Passers-by are impressed by the fall of this ten-meter tree in Parc La Fontaine.
Is the ice storm in Montreal linked to climate change? Métro met with experts to discuss it.
“100%,” says associate professor at the University of Ottawa and climatology expert Hossein Bonakdari. He explains that early spring is the optimal time for the creation of freezing rain, since the air is warmer there while the temperature on the ground is sometimes still cold, which helps to freeze the precipitation.
According to its studies, Canada is likely to experience a small or medium increase in freezing rain if nothing is done to limit carbon emissions. “By reducing emissions, we reduce the risks,” he adds, whether for ice storms, floods or major storms.

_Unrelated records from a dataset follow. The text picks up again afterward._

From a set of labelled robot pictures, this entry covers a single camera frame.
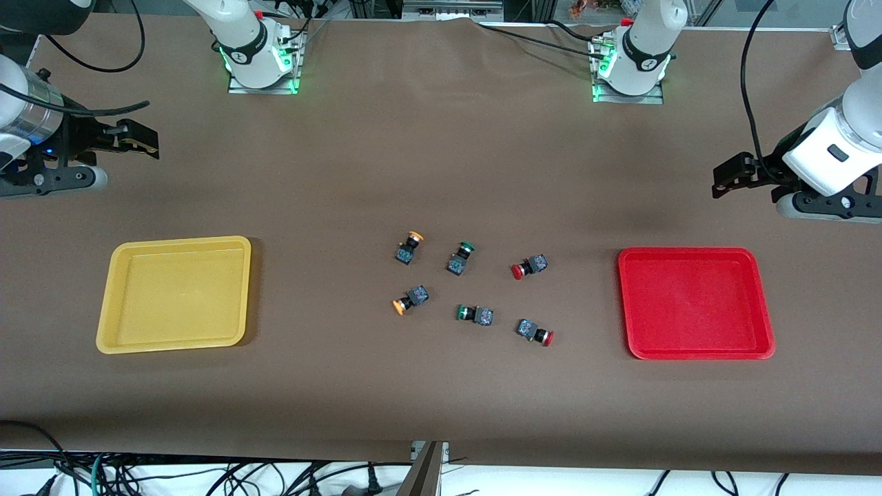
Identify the green mushroom push button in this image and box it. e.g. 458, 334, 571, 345
455, 304, 495, 328
445, 242, 477, 277

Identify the yellow plastic tray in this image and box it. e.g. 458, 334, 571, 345
96, 236, 253, 355

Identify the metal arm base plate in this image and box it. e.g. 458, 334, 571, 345
591, 36, 665, 106
227, 26, 302, 96

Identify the red plastic tray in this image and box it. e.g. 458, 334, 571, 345
617, 247, 777, 361

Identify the aluminium corner bracket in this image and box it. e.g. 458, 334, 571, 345
830, 23, 863, 51

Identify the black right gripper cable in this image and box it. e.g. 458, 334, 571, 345
0, 81, 151, 119

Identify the black looping cable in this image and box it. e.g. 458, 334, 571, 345
41, 0, 147, 74

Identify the teal cable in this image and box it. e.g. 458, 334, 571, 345
87, 451, 109, 496

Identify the black cable across cover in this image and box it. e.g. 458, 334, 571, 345
478, 22, 611, 60

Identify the brown table cover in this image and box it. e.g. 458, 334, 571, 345
0, 12, 882, 476

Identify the yellow push button red contact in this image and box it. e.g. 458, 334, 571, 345
392, 285, 430, 317

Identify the red mushroom push button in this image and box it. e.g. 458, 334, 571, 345
515, 318, 555, 347
511, 254, 549, 281

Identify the yellow push button green contact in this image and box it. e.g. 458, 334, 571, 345
396, 231, 425, 267

He warns that everything leads us to believe that 2024 will be a particularly difficult year climatically speaking in Canada. The hot air current nicknamed “El Niño” is entering deeper and deeper into the continent and the climate is in the process of adapting to this change, which can cause major events.
A position questioned
For Christopher McRay, rain specialist chilling in Ouranos, it’s rather the opposite portrait that stands. He predicts that “ice will occur less often in the future, because the necessary temperatures will be encountered less often”.

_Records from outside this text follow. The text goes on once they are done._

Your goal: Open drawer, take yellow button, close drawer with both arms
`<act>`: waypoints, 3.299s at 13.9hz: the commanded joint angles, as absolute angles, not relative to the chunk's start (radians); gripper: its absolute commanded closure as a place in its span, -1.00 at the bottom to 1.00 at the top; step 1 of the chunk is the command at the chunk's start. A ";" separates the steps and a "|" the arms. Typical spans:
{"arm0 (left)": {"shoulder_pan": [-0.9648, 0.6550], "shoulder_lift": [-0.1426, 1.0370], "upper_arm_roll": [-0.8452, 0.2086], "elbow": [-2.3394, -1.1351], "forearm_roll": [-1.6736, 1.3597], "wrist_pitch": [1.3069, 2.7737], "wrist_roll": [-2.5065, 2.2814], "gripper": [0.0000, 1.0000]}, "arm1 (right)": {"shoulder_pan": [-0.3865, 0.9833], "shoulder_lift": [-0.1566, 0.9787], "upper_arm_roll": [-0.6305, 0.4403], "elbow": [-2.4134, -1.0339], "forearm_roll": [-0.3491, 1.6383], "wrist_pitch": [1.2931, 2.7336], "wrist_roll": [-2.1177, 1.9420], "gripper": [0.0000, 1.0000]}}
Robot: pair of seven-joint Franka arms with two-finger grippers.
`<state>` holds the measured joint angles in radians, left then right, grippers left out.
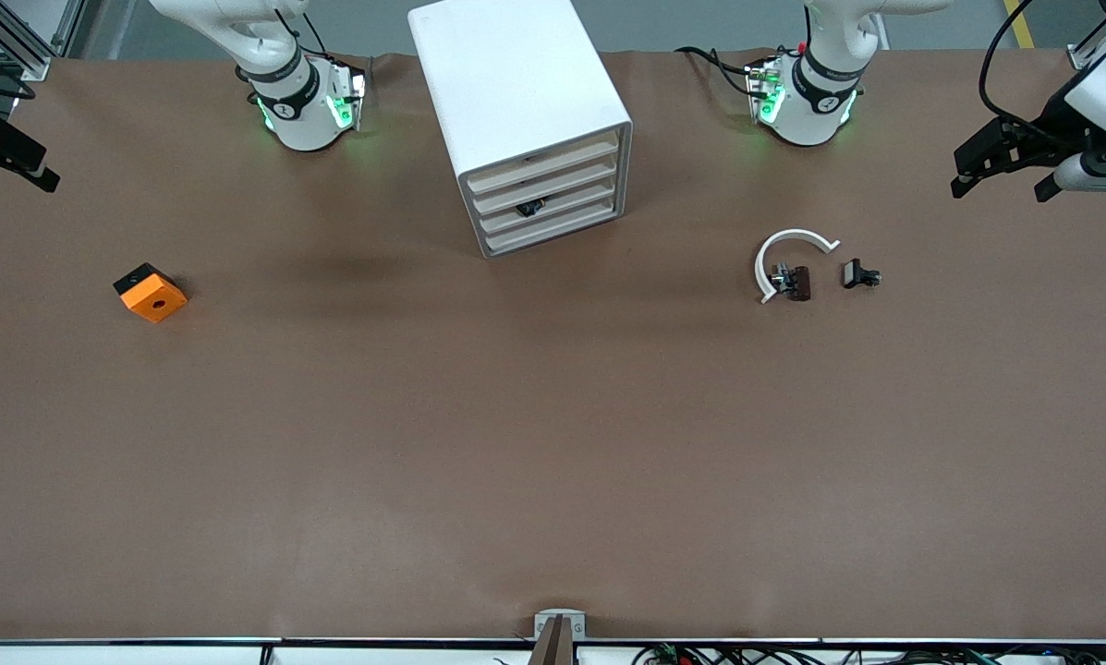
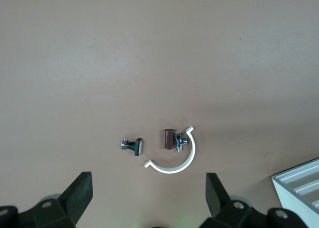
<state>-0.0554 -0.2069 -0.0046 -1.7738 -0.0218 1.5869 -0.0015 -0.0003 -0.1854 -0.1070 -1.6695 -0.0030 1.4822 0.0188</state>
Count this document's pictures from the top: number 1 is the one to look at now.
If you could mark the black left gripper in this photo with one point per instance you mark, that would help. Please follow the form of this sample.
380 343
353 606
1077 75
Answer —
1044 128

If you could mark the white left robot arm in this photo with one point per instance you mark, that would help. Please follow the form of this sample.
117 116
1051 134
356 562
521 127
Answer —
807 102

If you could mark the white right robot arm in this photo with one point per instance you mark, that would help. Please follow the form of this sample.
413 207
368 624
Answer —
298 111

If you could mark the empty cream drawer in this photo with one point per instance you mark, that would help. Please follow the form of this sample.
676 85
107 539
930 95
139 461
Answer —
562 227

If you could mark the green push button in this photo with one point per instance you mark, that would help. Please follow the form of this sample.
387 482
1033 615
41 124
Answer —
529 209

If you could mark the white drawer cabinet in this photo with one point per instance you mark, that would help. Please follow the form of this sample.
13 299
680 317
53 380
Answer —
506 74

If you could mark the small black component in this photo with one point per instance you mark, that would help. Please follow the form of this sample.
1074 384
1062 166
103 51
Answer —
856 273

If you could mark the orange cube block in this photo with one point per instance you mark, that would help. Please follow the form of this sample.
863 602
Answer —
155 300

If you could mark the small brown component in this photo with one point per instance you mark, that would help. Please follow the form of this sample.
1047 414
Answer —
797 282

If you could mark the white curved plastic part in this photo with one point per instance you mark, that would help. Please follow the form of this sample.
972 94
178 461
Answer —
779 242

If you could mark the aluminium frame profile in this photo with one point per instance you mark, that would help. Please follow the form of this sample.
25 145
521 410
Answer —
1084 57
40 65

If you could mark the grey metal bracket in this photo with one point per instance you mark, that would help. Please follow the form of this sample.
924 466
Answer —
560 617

He explains that southern Quebec, including Montreal, is warming and that the ground temperature could have the effect of less often allowing the rains to freeze to form an ice.
“We expect more precipitation in winter, but there is much uncertainty about the type. More rain yes, but ice is not safe, ”summarizes the expert.

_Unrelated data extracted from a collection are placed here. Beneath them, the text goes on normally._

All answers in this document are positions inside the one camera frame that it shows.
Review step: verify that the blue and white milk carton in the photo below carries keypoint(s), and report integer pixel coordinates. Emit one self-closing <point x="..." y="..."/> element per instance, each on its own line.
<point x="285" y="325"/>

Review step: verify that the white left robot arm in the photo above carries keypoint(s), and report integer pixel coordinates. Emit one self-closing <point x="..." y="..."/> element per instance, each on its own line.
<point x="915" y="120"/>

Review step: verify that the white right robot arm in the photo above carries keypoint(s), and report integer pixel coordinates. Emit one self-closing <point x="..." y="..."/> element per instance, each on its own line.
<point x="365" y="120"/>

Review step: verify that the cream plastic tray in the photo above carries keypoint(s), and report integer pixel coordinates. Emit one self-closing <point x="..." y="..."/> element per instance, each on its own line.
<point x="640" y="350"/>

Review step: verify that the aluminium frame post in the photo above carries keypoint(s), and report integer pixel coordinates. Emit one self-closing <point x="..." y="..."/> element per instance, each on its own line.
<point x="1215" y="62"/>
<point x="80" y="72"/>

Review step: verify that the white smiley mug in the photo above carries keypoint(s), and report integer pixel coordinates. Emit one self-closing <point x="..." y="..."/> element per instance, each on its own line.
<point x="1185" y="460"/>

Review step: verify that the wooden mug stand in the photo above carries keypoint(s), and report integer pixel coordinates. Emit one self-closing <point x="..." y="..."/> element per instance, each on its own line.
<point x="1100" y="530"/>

According to him, the zone at risk of ice storm is moving more and more towards the North and will rather threaten the other regions of Quebec. This position is questioned by the climate professor at the University of Quebec in Montreal, Julie Mireille Thériault.
“Even if it is warmer, it is still cold enough to see ice” , she argues. Ms. Thériault explains that the formation of the St. Lawrence Valley channels the cold winds from the northeast, so that the area prone to freezing rain will always touch the Montreal area even when moving north.
The urgency of a more resilient system
Whether we experience more ice storms or not, our experts agree on one point: we need a more resilient electrical system.
While he thinks the future holds less ice, Mr. McRay says “other things are going to be worse in the future” such as storms.
Mr. Bondakari rather believes that stronger ice is to be expected and that our electrical system must be adapted since it is becoming more and more important in society.
Recalling that approximately $5 billion was lost during the ice storm in 1998, he estimates that “it could be four or five times more with the age of our system”.
He urges governments to put in place short-term policies rather than embarking on multi-year projects; “we have to take action, this is not the time to talk about it”.